Painting by Anthony van Dyck

Charles I in Three Positions, also known as the Triple Portrait of Charles I, is an oil painting of King Charles I of England painted in 1635–1636 by the Flemish artist Sir Anthony van Dyck, showing the King from three viewpoints: left full profile, face on, and right three-quarter profile. It is currently part of the Royal Collection.

The colours of the costumes and pattern of the lace collars are different in each portrait, though the blue riband of the Order of the Garter is present in all three.
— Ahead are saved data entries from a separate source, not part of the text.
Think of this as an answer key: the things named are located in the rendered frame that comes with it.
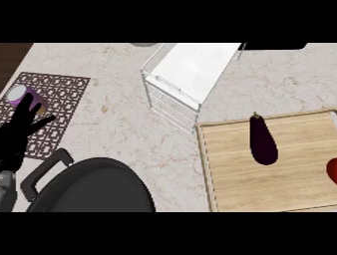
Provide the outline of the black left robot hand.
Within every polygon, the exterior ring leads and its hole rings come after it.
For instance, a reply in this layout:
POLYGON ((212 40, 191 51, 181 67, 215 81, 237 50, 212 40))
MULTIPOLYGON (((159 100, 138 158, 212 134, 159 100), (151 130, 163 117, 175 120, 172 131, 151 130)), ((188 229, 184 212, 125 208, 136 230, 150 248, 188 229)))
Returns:
POLYGON ((26 93, 9 122, 0 127, 0 173, 18 170, 24 158, 27 137, 55 119, 54 116, 48 116, 33 122, 40 104, 30 108, 32 101, 33 96, 26 93))

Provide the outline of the dark purple eggplant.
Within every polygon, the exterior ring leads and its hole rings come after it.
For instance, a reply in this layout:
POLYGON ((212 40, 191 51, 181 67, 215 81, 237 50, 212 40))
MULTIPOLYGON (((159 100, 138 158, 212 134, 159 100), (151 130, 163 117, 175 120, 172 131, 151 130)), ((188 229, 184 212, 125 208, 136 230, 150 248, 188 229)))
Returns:
POLYGON ((253 160, 262 164, 273 164, 277 160, 277 147, 264 118, 258 113, 249 117, 249 150, 253 160))

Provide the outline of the pale wooden tray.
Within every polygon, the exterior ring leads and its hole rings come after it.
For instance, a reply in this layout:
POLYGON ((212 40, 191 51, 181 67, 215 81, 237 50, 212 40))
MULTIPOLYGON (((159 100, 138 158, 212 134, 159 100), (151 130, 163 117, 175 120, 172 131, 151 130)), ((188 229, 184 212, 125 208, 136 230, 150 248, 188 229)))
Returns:
POLYGON ((209 210, 337 209, 337 184, 326 174, 326 163, 337 157, 337 109, 264 121, 277 146, 277 160, 268 165, 250 155, 247 120, 196 126, 209 210))

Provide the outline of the brown patterned placemat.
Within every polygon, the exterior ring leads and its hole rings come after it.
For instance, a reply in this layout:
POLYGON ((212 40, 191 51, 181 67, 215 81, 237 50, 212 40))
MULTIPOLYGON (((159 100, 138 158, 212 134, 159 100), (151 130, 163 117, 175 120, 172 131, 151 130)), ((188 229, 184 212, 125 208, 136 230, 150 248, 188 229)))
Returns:
MULTIPOLYGON (((34 121, 48 116, 55 119, 29 136, 24 156, 45 159, 57 150, 60 140, 83 95, 89 78, 21 72, 6 89, 24 86, 40 104, 34 121)), ((15 103, 6 101, 6 92, 0 97, 0 127, 11 119, 15 103)))

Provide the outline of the black appliance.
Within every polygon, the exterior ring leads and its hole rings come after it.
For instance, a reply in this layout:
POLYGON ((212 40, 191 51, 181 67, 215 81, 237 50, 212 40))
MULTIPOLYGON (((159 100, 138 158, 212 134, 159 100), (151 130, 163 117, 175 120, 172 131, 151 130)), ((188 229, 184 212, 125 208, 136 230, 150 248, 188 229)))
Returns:
POLYGON ((239 50, 243 51, 274 51, 274 50, 301 50, 305 43, 243 43, 239 50))
The painting was probably begun in the latter part of 1635 and was sent to Rome in 1636 to be used as a reference work for the Italian sculptor Gian Lorenzo Bernini to create a marble bust of Charles I. Pope Urban VIII sent the bust to Charles's queen Henrietta Maria in 1638 in the hope of encouraging a reconciliation of the Roman Catholic Church with the Church of England.

The bust was presented in 1637 and admired for its workmanship and likeness to the King. Charles rewarded Bernini with a valuable diamond ring. Queen Henrietta Maria commissioned Bernini to make a companion bust of her, but the English Civil War intervened and it was never made. The bust of Charles was sold at the end of the Civil War but was recovered for the Royal Collection on the Restoration, only to be destroyed by a fire in Whitehall Palace in January 1698.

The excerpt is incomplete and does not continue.